Cytochrome b is a protein that in humans is encoded by the MT-CYB gene. Its gene product is a subunit of the respiratory chain protein ubiquinol–cytochrome c reductase (UQCR, complex III or cytochrome bc_{1} complex), which consists of the products of one mitochondrially encoded gene, MT-CYB (mitochondrial cytochrome b), and ten nuclear genes—UQCRC1, UQCRC2, CYC1, UQCRFS1 (Rieske protein), UQCRB, "11kDa protein", UQCRH (cyt c_{1} Hinge protein), Rieske protein presequence, "cyt c_{1} associated protein", and Rieske-associated protein.

== Structure ==
The MT-CYB gene is located on the p arm of mitochondrial DNA in position 12 and spans 1,140 base pairs. The gene produces a 42.7 kDa protein named cytochrome b composed of 380 amino acids. Cytochrome b is an integral membrane protein with hydrophobic properties. The catalytic core of the enzyme is composed of eight transmembrane helices, the iron-sulfur protein, and cytochrome c1. Cytochrome b is a fundamental component of the ubiquinol-cytochrome c reductase complex (complex III or cytochrome b-c1 complex) that is part of the mitochondrial respiratory chain. The b-c1 complex mediates electron transfer from ubiquinol to cytochrome c. The structure of the complex is a symmetric homodimer. It is composed of eleven structural subunits, including one mitochondrial genome encoded cytochrome b and ten other nucleus encoded subunits. These subunits include three respiratory subunits (MT-CYB, CYC1 and UQCRFS1), two core proteins (UQCRC1 and UQCRC2) and six low-molecular weight proteins (UQCRH/QCR6, UQCRB/QCR7, UQCRQ/QCR8, UQCR10/QCR9, UQCR11/QCR10 and a cleavage product of UQCRFS1). The total molecular mass of the complex is about 450 kDa.

== Function ==
The mitochondrial cytochrome b is fundamental for the assembly and function of Complex III of the mitochondrial respiratory chain. Complex III is responsible for the catalysis of electron transfer from coenzyme Q to cytochrome c in the mitochondrial respiratory chain by translocating protons concomitantly across the inner membrane of the mitochondria. The transfer of electrons then contributes to the generation of a proton gradient across the mitochondrial membrane that is then used for ATP synthesis.

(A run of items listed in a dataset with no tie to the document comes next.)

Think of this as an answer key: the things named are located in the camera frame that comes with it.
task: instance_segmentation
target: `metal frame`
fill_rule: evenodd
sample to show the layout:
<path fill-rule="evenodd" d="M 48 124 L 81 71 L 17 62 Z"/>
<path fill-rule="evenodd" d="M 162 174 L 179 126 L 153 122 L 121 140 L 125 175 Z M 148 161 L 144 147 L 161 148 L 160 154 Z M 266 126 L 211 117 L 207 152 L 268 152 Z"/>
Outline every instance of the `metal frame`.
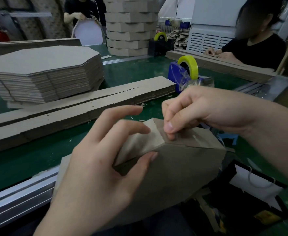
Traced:
<path fill-rule="evenodd" d="M 111 63 L 143 58 L 147 58 L 147 56 L 119 59 L 112 61 Z M 235 91 L 254 95 L 270 101 L 274 101 L 285 90 L 288 90 L 288 78 L 280 75 L 273 77 L 263 85 L 248 83 L 235 89 Z M 58 171 L 59 166 L 56 166 L 29 180 L 1 191 L 0 228 L 37 208 L 48 204 L 52 198 Z"/>

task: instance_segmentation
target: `green workbench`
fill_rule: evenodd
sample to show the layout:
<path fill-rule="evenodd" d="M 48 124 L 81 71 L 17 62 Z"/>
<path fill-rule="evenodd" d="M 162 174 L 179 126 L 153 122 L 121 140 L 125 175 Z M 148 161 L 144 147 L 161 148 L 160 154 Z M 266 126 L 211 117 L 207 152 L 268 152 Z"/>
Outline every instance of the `green workbench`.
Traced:
<path fill-rule="evenodd" d="M 110 55 L 105 45 L 92 46 L 91 48 L 99 51 L 102 56 Z M 121 57 L 111 57 L 103 61 L 115 59 L 121 59 Z M 104 65 L 105 81 L 102 83 L 100 89 L 153 78 L 159 75 L 167 77 L 171 61 L 165 57 L 154 57 L 106 64 Z M 199 74 L 212 76 L 215 81 L 215 87 L 222 89 L 233 90 L 248 83 L 246 80 L 208 69 L 200 68 Z M 162 97 L 145 103 L 143 112 L 139 116 L 133 116 L 133 119 L 148 120 L 152 117 L 163 118 L 161 103 L 166 99 L 167 97 Z M 7 111 L 11 110 L 6 108 L 6 103 L 0 98 L 0 113 Z M 92 121 L 91 123 L 82 124 L 0 152 L 0 191 L 60 164 L 61 158 L 71 154 L 73 148 L 83 139 L 93 123 Z M 249 158 L 264 174 L 288 184 L 288 180 L 265 161 L 244 139 L 239 138 L 234 148 L 236 154 L 245 164 L 250 165 L 248 162 Z M 288 208 L 288 188 L 280 194 L 280 197 L 284 202 L 287 202 L 286 206 Z M 288 220 L 274 225 L 261 233 L 261 235 L 288 235 Z"/>

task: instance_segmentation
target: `fingernail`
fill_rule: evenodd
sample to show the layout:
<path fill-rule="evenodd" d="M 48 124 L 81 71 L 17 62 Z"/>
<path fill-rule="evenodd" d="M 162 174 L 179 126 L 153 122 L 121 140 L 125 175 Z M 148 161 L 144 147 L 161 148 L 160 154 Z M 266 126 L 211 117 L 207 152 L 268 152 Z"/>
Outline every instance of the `fingernail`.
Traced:
<path fill-rule="evenodd" d="M 167 123 L 165 124 L 164 130 L 165 130 L 165 132 L 172 132 L 173 126 L 172 126 L 171 122 L 167 122 Z"/>
<path fill-rule="evenodd" d="M 150 157 L 150 161 L 152 162 L 158 156 L 158 152 L 154 152 L 154 154 Z"/>

==Clinical significance ==
Mutations in MT-CYB can result in mitochondrial deficiencies and associated disorders. It is majorly associated with a complex III deficiency, a deficiency in an enzyme complex which catalyzes electron transfer from coenzyme Q to cytochrome c in the mitochondrial respiratory chain. A complex III deficiency can result in a highly variable phenotype depending on which tissues are affected. Most frequent clinical manifestations include progressive exercise intolerance and cardiomyopathy. Occasional multisystem disorders accompanied by exercise intolerance may arise as well, in forms of deafness, mental retardation, retinitis pigmentosa, cataract, growth retardation, and epilepsy. Other phenotypes include mitochondrial encephalomyopathy, mitochondrial myopathy, Leber hereditary optic neuropathy, muscle weakness, myoglobinuria, blood acidosis, renal tubulopathy, and more. Complex III deficiency is known to be rare among mitochondrial diseases and may follow a maternal or mendelian mode of inheritance due to its duality of genetic origin.